● Activity: Scan the entries below for the word "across" and copy every line where it turns up.

● Data excerpts:
* * * * *

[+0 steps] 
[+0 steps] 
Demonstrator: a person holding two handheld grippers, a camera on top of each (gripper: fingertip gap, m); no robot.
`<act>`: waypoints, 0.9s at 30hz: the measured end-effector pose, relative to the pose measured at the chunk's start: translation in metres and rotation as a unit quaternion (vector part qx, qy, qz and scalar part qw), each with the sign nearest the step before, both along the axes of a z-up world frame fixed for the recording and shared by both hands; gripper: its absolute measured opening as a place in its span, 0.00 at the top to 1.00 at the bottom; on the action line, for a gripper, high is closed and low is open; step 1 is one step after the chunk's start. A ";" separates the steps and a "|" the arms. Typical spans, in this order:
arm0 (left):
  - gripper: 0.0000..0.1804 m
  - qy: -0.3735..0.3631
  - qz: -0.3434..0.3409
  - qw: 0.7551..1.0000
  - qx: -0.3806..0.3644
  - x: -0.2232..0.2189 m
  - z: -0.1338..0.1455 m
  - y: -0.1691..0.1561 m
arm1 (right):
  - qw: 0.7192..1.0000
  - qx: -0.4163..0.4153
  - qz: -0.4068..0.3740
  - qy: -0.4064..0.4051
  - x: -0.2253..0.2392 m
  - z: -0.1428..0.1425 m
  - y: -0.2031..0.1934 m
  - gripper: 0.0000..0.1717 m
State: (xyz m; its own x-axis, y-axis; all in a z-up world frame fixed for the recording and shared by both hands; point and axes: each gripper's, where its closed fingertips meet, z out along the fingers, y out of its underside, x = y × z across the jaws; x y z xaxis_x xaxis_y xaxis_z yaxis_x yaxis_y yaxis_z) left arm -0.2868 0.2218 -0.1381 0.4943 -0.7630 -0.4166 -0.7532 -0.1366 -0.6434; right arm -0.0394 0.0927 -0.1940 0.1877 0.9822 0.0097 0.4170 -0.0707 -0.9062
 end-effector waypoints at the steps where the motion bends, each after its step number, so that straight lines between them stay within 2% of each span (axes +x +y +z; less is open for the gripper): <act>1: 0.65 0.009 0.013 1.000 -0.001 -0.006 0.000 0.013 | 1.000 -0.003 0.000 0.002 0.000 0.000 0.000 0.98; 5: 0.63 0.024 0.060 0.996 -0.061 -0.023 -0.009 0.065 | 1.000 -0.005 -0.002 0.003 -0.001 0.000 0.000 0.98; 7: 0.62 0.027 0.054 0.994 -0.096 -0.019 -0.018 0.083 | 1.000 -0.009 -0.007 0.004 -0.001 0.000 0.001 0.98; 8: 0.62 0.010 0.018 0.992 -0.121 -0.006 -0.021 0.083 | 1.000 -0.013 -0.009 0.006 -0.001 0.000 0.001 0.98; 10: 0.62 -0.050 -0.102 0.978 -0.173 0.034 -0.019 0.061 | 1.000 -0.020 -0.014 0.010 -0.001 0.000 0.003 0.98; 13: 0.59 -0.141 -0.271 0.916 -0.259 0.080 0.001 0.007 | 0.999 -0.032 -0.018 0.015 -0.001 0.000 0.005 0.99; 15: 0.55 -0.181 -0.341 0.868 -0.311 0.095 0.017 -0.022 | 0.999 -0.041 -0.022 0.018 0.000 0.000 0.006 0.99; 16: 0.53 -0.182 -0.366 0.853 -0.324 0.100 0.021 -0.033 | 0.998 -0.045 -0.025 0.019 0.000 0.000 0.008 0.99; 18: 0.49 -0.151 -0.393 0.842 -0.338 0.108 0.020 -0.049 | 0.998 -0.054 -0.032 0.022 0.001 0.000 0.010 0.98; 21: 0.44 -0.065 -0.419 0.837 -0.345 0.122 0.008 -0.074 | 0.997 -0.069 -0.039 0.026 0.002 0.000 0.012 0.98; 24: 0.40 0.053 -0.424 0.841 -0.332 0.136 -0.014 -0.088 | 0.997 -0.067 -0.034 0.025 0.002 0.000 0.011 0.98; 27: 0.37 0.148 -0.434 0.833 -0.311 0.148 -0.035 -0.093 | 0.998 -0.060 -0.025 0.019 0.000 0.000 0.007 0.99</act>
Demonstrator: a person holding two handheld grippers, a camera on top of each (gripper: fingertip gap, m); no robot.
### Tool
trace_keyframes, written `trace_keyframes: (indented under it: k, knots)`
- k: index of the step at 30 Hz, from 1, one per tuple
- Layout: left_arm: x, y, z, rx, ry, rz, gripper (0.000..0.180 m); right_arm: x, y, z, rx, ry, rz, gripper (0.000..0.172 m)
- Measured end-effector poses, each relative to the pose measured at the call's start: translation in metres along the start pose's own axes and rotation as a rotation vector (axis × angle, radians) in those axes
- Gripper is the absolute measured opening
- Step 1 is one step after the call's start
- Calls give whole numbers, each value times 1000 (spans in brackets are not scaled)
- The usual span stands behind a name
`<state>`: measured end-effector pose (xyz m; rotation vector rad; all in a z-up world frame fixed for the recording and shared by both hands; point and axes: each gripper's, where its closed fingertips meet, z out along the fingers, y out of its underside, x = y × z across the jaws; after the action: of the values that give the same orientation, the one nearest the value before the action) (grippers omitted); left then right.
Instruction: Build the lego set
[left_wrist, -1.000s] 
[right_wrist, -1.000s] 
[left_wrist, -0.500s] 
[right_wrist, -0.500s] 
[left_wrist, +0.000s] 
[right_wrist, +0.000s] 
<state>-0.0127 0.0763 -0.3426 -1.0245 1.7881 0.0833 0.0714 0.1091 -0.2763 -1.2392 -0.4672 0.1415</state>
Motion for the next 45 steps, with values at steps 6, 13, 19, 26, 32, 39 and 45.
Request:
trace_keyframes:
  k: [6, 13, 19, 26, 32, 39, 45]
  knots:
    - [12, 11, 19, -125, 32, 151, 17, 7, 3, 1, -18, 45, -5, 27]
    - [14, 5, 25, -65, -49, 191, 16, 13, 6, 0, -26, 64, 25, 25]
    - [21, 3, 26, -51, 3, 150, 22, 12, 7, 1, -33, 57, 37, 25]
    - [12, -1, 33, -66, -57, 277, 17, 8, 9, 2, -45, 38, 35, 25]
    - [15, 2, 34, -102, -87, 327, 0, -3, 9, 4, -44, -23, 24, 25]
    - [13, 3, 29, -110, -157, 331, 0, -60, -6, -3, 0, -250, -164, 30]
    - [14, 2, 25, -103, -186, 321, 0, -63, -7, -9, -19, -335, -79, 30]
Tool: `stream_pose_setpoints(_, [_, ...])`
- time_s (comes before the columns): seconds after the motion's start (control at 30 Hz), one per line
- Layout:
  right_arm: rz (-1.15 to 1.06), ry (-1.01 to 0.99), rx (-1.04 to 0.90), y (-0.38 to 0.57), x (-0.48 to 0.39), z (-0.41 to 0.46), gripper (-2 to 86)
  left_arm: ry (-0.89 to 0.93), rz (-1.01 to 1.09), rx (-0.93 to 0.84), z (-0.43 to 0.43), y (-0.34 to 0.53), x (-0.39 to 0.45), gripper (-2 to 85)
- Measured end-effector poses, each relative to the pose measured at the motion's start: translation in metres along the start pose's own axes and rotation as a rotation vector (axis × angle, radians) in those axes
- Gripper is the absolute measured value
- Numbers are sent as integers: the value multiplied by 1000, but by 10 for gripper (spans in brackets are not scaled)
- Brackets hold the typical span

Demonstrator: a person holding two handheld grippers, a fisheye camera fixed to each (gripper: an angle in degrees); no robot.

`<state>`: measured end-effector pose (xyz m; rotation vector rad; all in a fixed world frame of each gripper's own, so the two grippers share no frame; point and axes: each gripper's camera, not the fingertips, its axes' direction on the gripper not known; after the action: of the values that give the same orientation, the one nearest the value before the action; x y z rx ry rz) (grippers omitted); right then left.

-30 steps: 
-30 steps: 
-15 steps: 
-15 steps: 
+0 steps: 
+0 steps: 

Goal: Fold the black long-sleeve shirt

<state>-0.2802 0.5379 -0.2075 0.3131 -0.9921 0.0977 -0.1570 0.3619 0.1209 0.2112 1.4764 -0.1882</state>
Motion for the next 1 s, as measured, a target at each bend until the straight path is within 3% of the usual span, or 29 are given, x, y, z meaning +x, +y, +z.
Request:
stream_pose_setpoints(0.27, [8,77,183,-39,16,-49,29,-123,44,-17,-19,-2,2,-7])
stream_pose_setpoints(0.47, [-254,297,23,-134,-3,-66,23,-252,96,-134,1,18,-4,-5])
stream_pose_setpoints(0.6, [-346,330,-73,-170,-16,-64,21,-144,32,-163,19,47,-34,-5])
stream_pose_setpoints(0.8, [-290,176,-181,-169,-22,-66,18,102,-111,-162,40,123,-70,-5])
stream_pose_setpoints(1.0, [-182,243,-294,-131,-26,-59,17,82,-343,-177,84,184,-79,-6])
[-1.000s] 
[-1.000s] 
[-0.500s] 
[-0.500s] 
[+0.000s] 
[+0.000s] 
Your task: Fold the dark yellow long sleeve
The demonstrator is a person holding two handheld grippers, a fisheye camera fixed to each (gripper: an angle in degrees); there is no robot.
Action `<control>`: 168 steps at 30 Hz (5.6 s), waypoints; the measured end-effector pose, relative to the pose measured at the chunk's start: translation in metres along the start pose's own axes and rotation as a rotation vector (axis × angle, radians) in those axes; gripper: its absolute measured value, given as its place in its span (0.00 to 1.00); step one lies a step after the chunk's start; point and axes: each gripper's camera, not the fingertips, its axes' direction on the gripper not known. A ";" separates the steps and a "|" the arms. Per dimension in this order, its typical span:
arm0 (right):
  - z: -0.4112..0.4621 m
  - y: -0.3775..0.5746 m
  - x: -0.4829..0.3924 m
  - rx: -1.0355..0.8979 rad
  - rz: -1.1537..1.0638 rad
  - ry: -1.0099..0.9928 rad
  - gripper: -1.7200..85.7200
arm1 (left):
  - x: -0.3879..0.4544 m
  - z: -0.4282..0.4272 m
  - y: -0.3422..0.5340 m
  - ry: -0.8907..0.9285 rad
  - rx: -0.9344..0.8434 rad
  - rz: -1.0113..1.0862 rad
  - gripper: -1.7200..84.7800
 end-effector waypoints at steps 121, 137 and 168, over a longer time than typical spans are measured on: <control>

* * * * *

● Solution below:
State: (xyz m; its own x-axis, y-axis; all in a z-up world frame fixed for the recording and shared by both hands; point and axes: each gripper's, where its closed fingertips meet, z out along the fingers, y out of its underside, x = y × z across the jaws; x y z xaxis_x xaxis_y xaxis_z yaxis_x yaxis_y yaxis_z) left arm -0.2868 0.2218 -0.1381 0.4943 -0.7630 -0.4166 -0.7532 -0.1366 -0.6434; right arm -0.0394 0.0927 -0.1940 0.1877 0.9822 0.0097 0.4170 -0.0707 -0.9062
`<state>`: measured end-effector pose (xyz m; rotation vector rad; all in a z-up world frame fixed for the recording and shared by both hands; point and axes: each gripper's, where its closed fingertips meet, z out along the fingers, y out of its underside, x = y × z across the jaws; after the action: of the values that give the same orientation, the one nearest the value before the action) (grippers omitted); left then right.

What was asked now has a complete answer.